Table 1 Data extracted from the studies

Study selection and data extraction were performed by the first author (JuS). For unclear cases, the selection and data extraction were reviewed by the second author (ML) and discussed until a consensus was reached. Extracted data were saved in a spreadsheet for subsequent analysis.

To get an overview of the use of machine learning in rare diseases, we then explored, for each of the variables described above, how many studies were in each category. We also explored possible gaps in research by comparing the distribution of rare disease groups investigated in the studies with the “baseline” distribution of disease groups of the 381 diseases included in our search. For this, we calculated the percentage of diseases within each disease group for the diseases from the studies as well as for the diseases from the search list and then calculated their difference (in percentage points). The magnitude of the difference then indicated which disease groups were underrepresented (or overrepresented) in the studies. All data analyses and visualizations were done with R [25] and the tidyverse packages [26].


The literature search identified a total of 337 unique records. After screening and assessing the articles for eligibility, 211 articles were included in the final analysis (Fig. 1; the list of articles and extracted data is included in Additional file 1). Though not a strict inclusion criterion, all articles in the final selection were in English (no German-language articles were eligible for inclusion).

Fig. 1
figure 1

Selection of sources of evidence

The studies originated from 32 different countries, with the largest number of publications (n = 91, 43.1%) coming from the United States (Fig. 2a, b). Over the 10-year time period considered in this review, publication numbers increased from 3 publications in 2010 to 79 publications in 2019. This increase in publication numbers appeared to parallel the increase of publications about machine learning in general (Fig. 2c).

Fig. 2
figure 2

World map showing publications by country (a); countries with more than five publications (b); total number of publications per year (c; for comparison, the inset shows the publication trend for machine learning in general)

Seventy-four different rare diseases were investigated in the studies. Of these 74 diseases, 71 were part of the list of the 381 rare diseases that were explicitly included in the search string (18.6%). Three diseases not explicitly listed in the search string – multiple osteochondromas, Fanconi anemia, juvenile idiopathic arthritis – were additionally described in the studies (these studies were identified via the generic search terms “rare disease” or “orphan disease”).

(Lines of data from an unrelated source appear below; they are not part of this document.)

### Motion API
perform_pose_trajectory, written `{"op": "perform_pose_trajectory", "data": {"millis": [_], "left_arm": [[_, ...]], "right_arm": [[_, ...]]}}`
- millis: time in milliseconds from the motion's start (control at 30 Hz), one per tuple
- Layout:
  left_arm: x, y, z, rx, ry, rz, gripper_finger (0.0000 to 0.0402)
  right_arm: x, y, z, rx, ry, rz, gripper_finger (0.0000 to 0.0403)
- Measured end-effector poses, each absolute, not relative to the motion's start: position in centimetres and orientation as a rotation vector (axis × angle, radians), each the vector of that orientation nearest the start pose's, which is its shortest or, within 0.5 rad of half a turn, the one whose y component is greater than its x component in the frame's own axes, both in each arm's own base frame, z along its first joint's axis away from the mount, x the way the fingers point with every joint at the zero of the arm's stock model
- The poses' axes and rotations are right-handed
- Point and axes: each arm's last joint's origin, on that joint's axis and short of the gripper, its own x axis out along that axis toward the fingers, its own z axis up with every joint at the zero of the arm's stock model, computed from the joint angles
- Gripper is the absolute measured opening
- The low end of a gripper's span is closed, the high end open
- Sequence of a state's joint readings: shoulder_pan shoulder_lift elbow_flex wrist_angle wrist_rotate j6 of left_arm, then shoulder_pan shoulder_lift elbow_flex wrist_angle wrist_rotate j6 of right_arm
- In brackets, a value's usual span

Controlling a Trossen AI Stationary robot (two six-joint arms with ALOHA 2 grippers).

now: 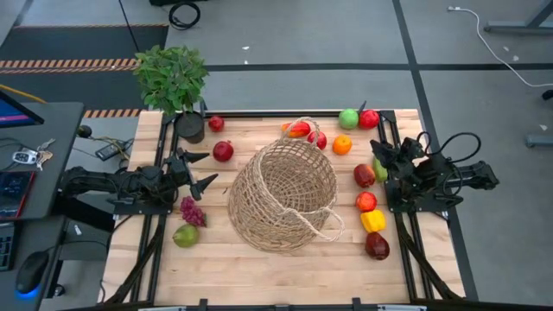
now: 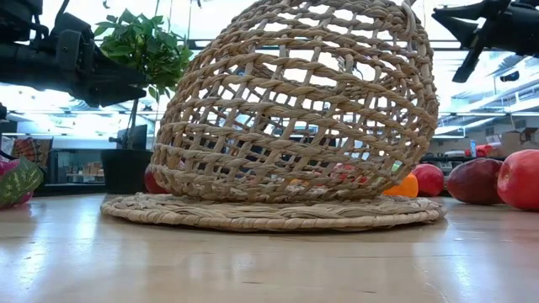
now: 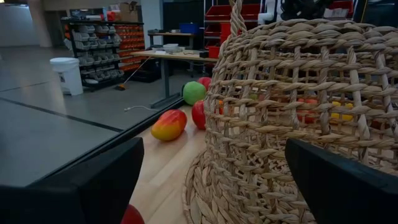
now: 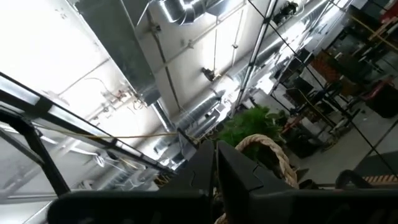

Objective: Build produce basket
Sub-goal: Put the orange into the brown basket

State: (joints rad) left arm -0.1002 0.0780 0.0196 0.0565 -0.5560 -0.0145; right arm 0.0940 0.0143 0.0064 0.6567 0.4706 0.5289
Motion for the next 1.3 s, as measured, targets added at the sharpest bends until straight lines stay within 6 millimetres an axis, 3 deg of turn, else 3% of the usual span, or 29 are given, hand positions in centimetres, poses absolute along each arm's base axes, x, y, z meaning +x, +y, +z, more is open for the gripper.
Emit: {"op": "perform_pose_trajectory", "data": {"millis": [133, 267, 600, 700, 833, 933, 1067, 1300], "left_arm": [[9.8, 0.5, 16.9, -0.014, -0.001, 0.455, 0.0398], [9.8, 0.5, 16.9, -0.013, -0.001, 0.455, 0.0398], [9.8, 0.5, 16.9, -0.013, -0.001, 0.456, 0.0398], [9.8, 0.5, 16.9, -0.013, -0.001, 0.455, 0.0398], [9.8, 0.5, 16.9, -0.014, -0.001, 0.455, 0.0398], [9.8, 0.5, 17.0, -0.013, -0.001, 0.455, 0.0398], [9.8, 0.5, 16.9, -0.014, -0.001, 0.456, 0.0398], [9.8, 0.5, 16.9, -0.013, -0.001, 0.455, 0.0398]], "right_arm": [[7.8, -0.6, 22.0, 0.7, -0.69, -0.192, 0.0025], [8.0, -0.6, 21.8, 0.826, -0.692, -0.184, 0.0025], [8.6, -0.5, 20.8, 0.833, -0.574, -0.194, 0.0025], [8.8, -0.5, 20.3, 0.984, -0.537, -0.168, 0.0025], [9.0, -0.1, 20.2, 0.97, -0.469, -0.04, 0.0025], [8.8, 0.1, 20.9, 0.916, -0.465, 0.051, 0.0025], [8.2, -0.1, 23.0, 0.832, -0.427, 0.016, 0.0025], [6.3, -0.5, 26.1, 0.717, -0.056, -0.207, 0.0025]]}}
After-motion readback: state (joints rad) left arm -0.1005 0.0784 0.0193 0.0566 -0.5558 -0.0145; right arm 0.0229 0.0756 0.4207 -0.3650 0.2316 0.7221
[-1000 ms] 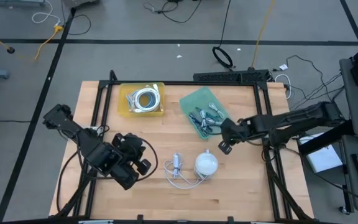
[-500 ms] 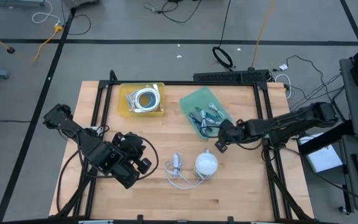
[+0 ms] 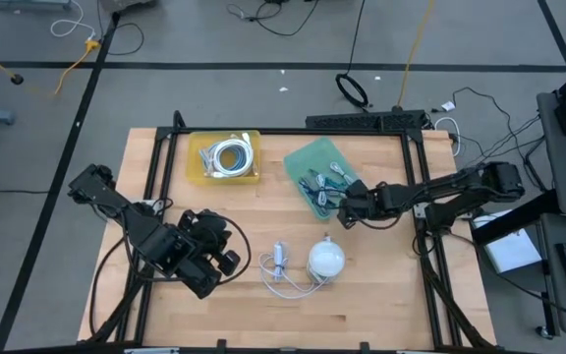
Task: Pick & Place USB Port
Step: Adjust the green bin
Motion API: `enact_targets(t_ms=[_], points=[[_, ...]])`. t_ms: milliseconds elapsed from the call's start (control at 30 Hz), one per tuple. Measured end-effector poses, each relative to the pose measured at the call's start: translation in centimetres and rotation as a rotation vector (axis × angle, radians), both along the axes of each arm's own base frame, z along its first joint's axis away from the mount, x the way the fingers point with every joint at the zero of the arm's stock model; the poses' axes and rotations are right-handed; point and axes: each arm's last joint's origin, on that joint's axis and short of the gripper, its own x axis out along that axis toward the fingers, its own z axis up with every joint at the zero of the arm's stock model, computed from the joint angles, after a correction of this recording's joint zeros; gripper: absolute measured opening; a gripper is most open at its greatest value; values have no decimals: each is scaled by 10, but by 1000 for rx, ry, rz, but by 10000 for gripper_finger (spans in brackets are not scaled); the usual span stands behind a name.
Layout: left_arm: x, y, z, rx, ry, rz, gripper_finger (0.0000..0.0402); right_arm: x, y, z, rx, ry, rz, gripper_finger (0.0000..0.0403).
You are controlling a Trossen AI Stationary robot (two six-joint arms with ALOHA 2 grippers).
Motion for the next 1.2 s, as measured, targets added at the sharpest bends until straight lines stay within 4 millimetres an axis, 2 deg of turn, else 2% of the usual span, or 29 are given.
enact_targets(t_ms=[300,400,533,700,833,900,1000,1200], points=[[0,0,0,5,2,-4,1,4,-26,2,-55,-48,-77,0],[0,0,0,5,2,-4,1,4,-30,5,-26,-83,-86,0],[-1,-2,0,0,-2,-5,1,8,-21,22,52,-239,-22,0],[-2,-3,0,-2,-2,-8,1,14,-1,57,95,-550,135,0],[-2,-2,0,9,6,-11,1,19,8,72,117,-621,179,0],[-2,-1,0,21,8,-14,1,25,10,72,123,-605,198,0],[0,2,0,31,13,-13,1,36,12,61,166,-560,230,0],[3,7,0,34,19,0,1,72,17,49,200,-548,279,0]])
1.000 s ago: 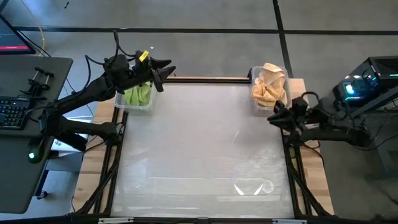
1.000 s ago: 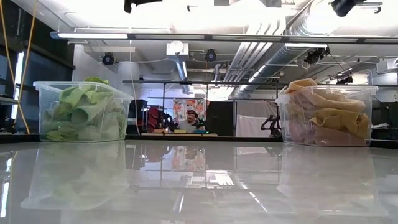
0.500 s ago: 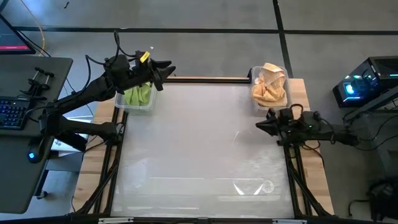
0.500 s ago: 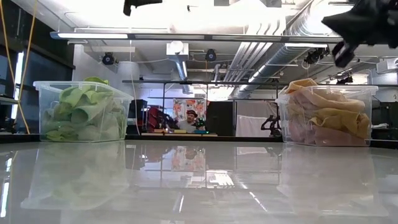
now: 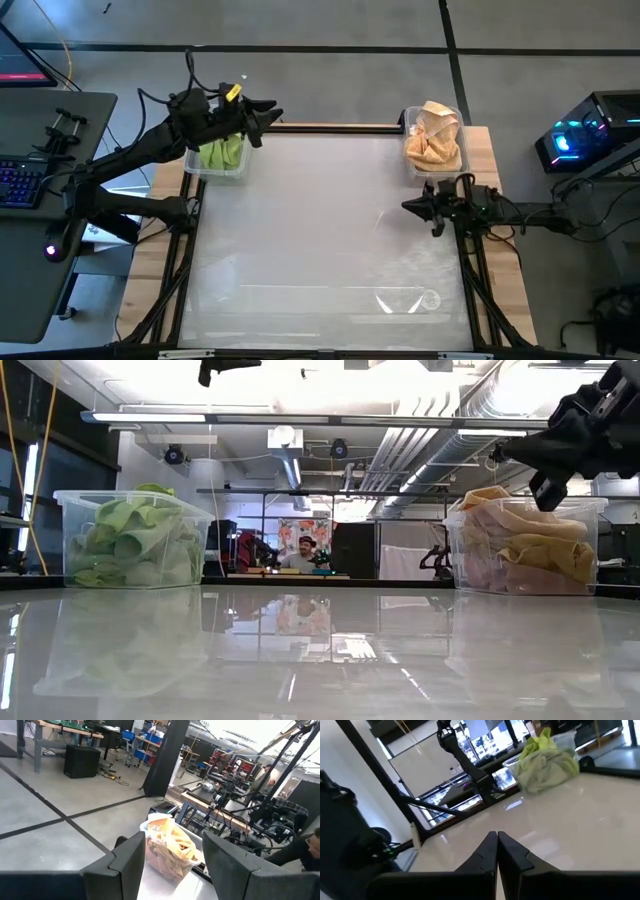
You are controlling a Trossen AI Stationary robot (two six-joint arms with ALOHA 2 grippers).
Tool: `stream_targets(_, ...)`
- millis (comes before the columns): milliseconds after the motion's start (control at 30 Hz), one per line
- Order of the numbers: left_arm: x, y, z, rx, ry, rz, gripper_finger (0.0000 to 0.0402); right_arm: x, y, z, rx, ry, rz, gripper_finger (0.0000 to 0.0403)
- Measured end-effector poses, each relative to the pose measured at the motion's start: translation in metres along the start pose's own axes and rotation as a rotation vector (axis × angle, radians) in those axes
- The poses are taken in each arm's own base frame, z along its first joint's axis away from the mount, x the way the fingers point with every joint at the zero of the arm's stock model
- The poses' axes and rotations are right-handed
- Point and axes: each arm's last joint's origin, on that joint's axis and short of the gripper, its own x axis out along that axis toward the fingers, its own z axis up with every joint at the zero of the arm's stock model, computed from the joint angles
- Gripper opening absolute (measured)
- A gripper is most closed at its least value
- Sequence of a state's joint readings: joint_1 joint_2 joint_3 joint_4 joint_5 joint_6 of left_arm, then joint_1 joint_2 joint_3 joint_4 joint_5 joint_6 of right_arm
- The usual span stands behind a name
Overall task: Sort towels by color in basket
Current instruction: Return to Home Position
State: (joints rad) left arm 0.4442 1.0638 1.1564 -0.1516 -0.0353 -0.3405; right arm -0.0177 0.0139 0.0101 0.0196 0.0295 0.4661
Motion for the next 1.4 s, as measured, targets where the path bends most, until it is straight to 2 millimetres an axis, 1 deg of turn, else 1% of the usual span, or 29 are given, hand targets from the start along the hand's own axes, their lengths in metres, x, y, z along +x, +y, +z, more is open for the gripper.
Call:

Of the 74 diseases, 41 (55.4%) had a prevalence of 1–5 / 10,000 patients, 31 (41.9%) had a prevalence of 1–9 / 100,000, and 2 (2.8%) had a prevalence of 1–9 / 1000,000. The diseases most frequently investigated in the studies were amyotrophic lateral sclerosis, systemic lupus erythematosus, moderate and severe traumatic brain injury and cystic fibrosis (Table 2; note that some studies investigated more than one disease).

Table 2 Rare diseases most frequently investigated in the studies (all diseases appearing in five or more studies are listed)

Comparing the distribution of disease groups investigated in the studies with the expected distribution (i.e., the “baseline” distribution of the diseases included in the literature search) revealed some groups that appeared to be overrepresented in the studies: Rare neurologic diseases, rare systemic or rheumatologic diseases, rare respiratory diseases, rare cardiac diseases and rare gastroenterologic diseases were investigated more frequently than to be expected (to a lesser extent, also rare hematologic and rare bone diseases). Conversely, other disease groups appeared to be underrepresented: Rare developmental defects during embryogenesis, rare inborn errors of metabolism, rare skin diseases and rare endocrine diseases were investigated less frequently than to be expected from their distribution in the search string (Fig. 3). For example, there were no studies on rare skin diseases, although the Orphanet list used in the literature search included 19 rare skin disorders (5.0%).

Fig. 3
figure 3

Distribution across disease groups: The distribution of the 381 diseases included in the literature search is shown in comparison with the distribution of the 74 diseases investigated in the studies (left; disease groups smaller than 3% are not shown); differences between the percentages show disease groups that are over- or underrepresented in the studies (right)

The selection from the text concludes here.